Sunday, July 17, 2011

Putting the "science" back in computer science

Having transitioned my career into academia and game programming, I'm starting to find that my original intents with blogging really no longer fit my interests much anymore. I still love Agile and also finding better ways to solve problems and write code, but I'm finding that I'm far more interested in algorithms and data structures in general, as well as problems dealing with issues in game programming. I'm taking on topics in networking, graphics, AI, and even *gasp* math.

As a result, I'm going to start blogging more about these things starting now (and also make an effort to blog more regularly). As always, I hate blogging about specific technologies and how to use them, instead preferring a more generalist approach so that my posts are useful to anyone writing code to solve problems and not just how to do things with particular technologies or platforms. In fact, I honestly don't care anymore at all about things like platforms, libraries, and frameworks, other than looking at better ways to write such things.

We've forgotten the "science" part. . .

I feel a lot like developers these days have strayed from fundamentals of things like algorithms and data structures. When was the last time you implemented a hash table? A linked list? Quicksort? Never, because we have all kinds of nifty stuff that handles this for us. That said, it's still important to really know how these things work and I think it's good practice to implement these things as well, if for no other reason than self-improvement.

Justin Bozonier had an interesting blog post recently talking about code katas and that a kata is supposed to be narrow and focused, and that some of the TDD katas are overly complex, but also involve problem solving, which makes it more difficult to tell if you've done things "right." I feel like algorithms at their core are kata; there is one algorithm that is quicksort, but it has many applications and many flavors. The core of all flavors of quicksort is still quicksort, so it's good practice to be able to code quicksort, as it is easy to tell if you got it right and a deeper understanding of it will help you to understand different ways to apply it to your particular problem. This isn't to say that you should always be rigid and say "we're using quicksort to solve this problem so you implement it this way because that's what you do with quicksort" as this is the same problem that I have with people "doing" Agile or "implementing" design patterns. Design patterns, Agile, and algorithms are just guidelines for ways to solve particular problems, not rules, and as such it's important to know these things. They are the fundamentals of what we do as software engineers and computer scientists.

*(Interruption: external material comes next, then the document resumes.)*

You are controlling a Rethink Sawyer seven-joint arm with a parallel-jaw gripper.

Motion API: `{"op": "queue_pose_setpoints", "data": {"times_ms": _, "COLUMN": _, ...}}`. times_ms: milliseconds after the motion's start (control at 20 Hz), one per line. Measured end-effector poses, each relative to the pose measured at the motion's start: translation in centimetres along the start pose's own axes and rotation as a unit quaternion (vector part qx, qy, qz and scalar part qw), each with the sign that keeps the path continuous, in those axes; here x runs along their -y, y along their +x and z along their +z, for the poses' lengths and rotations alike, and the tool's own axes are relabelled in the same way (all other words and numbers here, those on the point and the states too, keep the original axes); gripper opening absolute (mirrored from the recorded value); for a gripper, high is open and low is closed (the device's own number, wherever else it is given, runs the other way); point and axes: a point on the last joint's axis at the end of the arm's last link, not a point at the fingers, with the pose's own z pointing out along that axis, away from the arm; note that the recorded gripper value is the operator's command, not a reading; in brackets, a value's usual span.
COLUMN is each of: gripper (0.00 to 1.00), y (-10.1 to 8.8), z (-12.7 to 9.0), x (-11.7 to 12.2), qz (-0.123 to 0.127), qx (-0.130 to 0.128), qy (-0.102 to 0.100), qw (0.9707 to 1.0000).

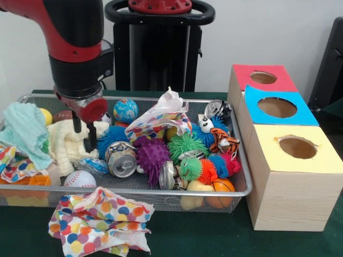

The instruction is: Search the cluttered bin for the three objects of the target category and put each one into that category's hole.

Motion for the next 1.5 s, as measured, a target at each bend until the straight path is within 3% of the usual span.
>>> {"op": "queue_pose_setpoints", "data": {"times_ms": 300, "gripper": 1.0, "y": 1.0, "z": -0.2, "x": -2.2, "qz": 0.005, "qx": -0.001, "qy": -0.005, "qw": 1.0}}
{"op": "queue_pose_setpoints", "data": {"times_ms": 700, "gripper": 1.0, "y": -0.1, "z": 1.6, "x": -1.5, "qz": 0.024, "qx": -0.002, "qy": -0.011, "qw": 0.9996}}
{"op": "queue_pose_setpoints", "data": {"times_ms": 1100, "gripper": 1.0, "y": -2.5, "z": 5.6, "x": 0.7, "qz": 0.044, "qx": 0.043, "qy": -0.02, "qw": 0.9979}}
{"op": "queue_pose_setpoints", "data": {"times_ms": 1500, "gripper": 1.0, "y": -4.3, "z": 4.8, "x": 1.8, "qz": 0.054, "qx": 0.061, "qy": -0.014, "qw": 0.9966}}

Stand back, I'm going to try science!

For the future, I'm going to focus each of my blog posts on a particular algorithm, data structure, or even mathematical concept. I'll explain the problem that it solves, how the algorithm works, and attempt to show an implementation of it in some programming language (I'll try to vary this but expect a lot of C/C++/C# for a while, with maybe some python thrown in here and there).

My hope is that by reading these, you'll remember your computer science classes and be able to arm yourself with all sorts of nifty ways to solve problems that you can stash in your toolbox just in case they ever come up. After all, knowledge is power.